:: Task description ::
Wherever a line of the records contains "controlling", copy that line.

(Dataset entries)
_____
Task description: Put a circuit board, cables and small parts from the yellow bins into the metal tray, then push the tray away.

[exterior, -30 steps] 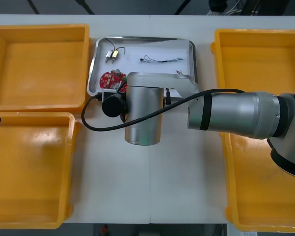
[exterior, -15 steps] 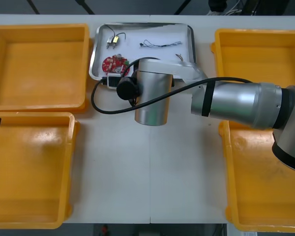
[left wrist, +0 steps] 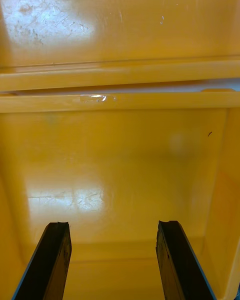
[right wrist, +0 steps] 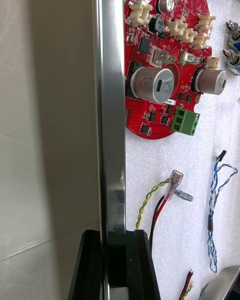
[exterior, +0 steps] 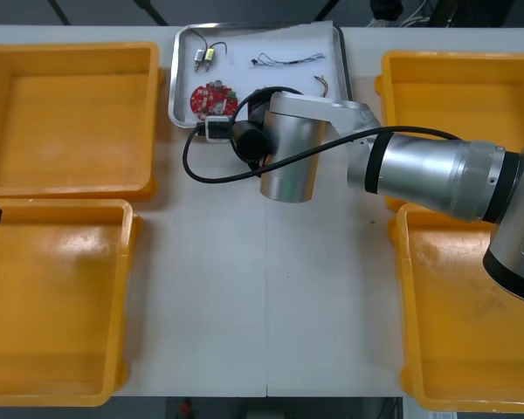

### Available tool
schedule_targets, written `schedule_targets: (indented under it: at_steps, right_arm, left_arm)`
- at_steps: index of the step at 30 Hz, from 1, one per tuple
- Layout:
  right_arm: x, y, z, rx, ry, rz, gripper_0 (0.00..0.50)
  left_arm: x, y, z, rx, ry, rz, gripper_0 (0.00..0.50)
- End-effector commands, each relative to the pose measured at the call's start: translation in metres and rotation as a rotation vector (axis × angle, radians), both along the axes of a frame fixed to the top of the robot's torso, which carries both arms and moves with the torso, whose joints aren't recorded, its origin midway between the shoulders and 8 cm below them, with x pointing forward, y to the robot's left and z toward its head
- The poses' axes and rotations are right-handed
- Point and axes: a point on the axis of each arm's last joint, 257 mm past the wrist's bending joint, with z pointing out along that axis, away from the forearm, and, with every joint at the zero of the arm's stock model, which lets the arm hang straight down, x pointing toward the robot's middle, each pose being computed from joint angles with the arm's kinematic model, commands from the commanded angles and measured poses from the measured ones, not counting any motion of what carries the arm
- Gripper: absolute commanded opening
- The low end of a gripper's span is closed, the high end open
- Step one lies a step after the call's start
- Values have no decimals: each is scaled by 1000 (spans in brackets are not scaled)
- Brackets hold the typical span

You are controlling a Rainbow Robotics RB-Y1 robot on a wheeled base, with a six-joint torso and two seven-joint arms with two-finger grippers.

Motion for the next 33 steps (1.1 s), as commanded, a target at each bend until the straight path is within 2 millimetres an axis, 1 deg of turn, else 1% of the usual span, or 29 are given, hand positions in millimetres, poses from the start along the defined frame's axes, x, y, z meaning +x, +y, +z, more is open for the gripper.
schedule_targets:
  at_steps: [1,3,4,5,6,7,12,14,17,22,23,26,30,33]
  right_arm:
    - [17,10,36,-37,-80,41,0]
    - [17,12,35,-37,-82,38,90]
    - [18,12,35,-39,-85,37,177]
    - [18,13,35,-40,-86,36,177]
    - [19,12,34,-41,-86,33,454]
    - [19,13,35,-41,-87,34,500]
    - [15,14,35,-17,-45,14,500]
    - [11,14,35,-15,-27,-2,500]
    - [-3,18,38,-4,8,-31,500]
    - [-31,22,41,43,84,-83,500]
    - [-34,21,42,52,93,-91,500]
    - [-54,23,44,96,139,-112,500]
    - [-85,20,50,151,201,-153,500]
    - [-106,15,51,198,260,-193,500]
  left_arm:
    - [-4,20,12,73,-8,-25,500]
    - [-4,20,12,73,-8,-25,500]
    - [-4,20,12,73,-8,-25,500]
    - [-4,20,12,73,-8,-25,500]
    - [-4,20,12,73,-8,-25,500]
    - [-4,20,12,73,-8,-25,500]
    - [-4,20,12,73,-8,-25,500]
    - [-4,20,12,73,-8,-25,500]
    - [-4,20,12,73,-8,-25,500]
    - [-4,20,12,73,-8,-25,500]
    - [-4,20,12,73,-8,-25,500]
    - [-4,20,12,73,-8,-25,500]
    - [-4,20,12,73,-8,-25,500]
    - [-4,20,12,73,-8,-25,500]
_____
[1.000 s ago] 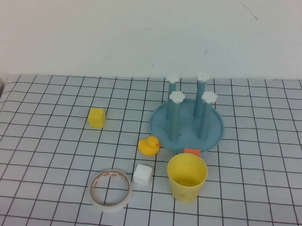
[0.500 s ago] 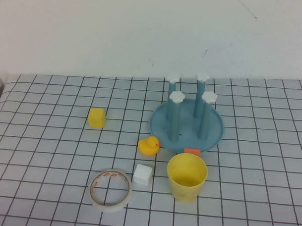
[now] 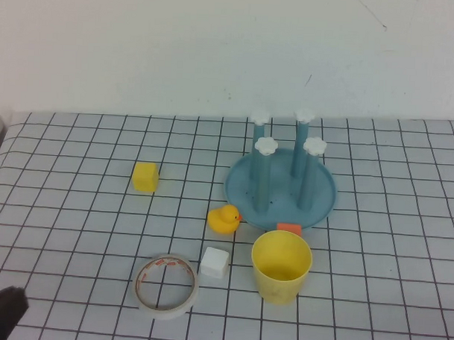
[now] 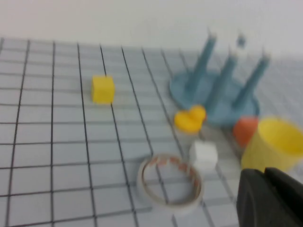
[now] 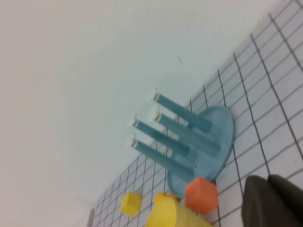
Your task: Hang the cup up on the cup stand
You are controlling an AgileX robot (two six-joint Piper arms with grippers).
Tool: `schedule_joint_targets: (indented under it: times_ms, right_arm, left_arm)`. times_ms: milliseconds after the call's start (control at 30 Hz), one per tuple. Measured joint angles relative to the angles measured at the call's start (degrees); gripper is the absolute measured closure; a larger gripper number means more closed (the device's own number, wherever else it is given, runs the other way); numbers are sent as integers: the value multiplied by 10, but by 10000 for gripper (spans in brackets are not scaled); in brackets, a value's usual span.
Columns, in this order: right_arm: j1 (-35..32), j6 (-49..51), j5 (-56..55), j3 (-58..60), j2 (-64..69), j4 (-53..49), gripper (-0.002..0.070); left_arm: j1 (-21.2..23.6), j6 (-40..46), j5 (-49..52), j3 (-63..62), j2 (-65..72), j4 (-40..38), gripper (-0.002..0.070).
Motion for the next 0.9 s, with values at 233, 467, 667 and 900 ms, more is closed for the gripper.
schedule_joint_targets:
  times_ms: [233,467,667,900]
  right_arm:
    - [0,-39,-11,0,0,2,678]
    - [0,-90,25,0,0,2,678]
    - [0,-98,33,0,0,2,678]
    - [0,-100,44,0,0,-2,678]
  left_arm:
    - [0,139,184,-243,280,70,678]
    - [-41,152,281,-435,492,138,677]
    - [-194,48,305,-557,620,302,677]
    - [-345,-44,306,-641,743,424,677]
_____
:: Output of the exercise ::
You are controlling a Rainbow Robotics RB-Y1 robot on a wheeled base, with a six-joint torso and two seven-joint arms with two-finger grippers.
You are controlling an AgileX robot (two six-joint Piper arms with grippers).

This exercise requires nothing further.